The cellar, which covers the entire footprint of the mansion, was the domain of Montpelier’s enslaved domestic staff. The space includes two kitchens, a wine cellar and multiple storage and work areas. The whole space is empty (the modern mechanical systems were moved to an underground vault during the architectural restoration). With Rubenstein’s donation, the Foundation will add interpretative elements that bring attention to the individual slaves who worked there, highlighting their personal histories and family links, their daily work on the plantation, how they traveled, their influence on Montpelier.

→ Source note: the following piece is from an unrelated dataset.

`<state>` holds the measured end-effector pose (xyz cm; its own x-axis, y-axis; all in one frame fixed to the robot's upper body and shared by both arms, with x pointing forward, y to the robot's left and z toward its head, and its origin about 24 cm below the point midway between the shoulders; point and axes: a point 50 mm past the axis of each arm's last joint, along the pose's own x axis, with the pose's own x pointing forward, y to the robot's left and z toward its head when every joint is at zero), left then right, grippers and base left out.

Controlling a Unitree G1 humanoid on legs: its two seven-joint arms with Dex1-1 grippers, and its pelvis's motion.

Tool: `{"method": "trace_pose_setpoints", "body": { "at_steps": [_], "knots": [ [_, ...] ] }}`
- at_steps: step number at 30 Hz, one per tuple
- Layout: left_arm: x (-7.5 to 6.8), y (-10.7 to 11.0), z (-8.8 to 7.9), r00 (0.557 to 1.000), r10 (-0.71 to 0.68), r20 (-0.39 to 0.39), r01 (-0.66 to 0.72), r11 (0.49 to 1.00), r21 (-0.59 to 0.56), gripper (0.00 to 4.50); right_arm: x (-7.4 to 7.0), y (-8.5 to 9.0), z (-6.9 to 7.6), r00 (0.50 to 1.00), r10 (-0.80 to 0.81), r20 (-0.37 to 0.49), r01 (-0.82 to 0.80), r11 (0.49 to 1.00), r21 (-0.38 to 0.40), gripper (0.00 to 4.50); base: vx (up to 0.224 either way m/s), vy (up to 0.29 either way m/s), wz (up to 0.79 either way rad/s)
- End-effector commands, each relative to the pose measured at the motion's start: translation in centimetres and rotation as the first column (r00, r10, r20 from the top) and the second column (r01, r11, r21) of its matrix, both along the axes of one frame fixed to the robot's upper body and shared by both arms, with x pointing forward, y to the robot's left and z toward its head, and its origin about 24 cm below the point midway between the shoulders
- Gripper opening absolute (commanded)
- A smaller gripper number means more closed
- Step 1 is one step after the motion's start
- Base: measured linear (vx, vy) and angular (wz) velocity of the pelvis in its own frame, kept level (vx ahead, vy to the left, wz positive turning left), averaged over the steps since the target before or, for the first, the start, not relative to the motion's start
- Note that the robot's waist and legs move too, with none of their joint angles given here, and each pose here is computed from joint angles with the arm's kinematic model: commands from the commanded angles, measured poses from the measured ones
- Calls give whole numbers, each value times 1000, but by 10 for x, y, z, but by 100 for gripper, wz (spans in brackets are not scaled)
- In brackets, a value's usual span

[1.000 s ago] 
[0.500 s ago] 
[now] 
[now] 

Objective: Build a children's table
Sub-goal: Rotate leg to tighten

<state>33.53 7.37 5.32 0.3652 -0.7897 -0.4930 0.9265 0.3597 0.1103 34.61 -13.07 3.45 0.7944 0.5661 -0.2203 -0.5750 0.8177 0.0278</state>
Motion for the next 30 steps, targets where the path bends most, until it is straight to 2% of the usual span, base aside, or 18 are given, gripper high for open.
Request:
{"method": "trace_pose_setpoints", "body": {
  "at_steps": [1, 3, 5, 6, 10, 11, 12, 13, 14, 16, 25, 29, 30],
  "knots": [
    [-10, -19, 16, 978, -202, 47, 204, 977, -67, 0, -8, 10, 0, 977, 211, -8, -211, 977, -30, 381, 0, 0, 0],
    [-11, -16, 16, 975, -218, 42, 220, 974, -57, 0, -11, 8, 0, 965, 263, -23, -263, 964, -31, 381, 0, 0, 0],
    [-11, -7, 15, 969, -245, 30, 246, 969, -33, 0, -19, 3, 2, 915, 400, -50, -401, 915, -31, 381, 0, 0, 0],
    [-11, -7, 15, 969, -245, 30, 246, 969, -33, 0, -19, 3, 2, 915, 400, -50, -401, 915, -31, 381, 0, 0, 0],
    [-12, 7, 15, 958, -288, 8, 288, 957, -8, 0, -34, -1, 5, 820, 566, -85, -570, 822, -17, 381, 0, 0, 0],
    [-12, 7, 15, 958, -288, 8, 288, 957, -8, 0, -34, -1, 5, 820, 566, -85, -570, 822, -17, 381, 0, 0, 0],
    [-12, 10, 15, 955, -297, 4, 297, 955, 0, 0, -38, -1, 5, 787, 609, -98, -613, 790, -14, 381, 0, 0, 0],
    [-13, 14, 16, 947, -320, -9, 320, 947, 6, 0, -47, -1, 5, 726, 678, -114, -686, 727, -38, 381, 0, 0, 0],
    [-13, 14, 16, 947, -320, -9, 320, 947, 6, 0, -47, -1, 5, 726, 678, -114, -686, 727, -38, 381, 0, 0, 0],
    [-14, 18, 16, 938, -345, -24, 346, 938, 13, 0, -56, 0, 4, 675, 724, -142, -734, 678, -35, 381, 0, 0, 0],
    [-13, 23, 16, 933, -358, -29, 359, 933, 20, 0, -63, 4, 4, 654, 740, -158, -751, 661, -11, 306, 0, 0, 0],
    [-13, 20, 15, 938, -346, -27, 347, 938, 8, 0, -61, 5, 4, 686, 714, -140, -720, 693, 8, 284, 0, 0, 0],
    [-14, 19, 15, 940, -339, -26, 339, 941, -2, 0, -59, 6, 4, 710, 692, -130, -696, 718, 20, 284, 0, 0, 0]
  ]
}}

The rest of the donation, $3.5 million, will be dedicated to the reconstruction of the South Yard adjacent to the mansion. In Madison’s time, the South Yard had three duplex slave quarters (relatively comfortable housing for house slaves; the field hands lived in log and mud shacks next to the fields), two smokehouses and a detached kitchen. The kitchen, one of the duplexes and the smokehouses will be reconstructed and fully furnished to give visitors the chance to see where and how Montpelier’s enslaved community lived. The second duplex will be used as a classroom for student programs, the third for exhibition space on the slaves, field, house and skilled craftsmen, who kept Montpelier going.

Rubenstein wants to help make the estate more authentic. Montpelier could draw more visitors to learn about history, he said, if the house is fully restored and its slave quarters built out. It currently draws about 125,000 visitors a year. Last year, Rubenstein gave money to recreate slave quarters on Thomas Jefferson’s plantation.

“It’s this dichotomy. You have people who were extraordinarily intelligent, well-informed, educated; they created this incredible country — Jefferson, Washington, Madison — yet they lived with this system of slavery. Jefferson, Washington and Madison all abhorred slavery, but they didn’t do, they couldn’t do, much about it,” he said. “We shouldn’t deify our Founding Fathers without recognizing that they did participate in a system that had its terrible flaws.”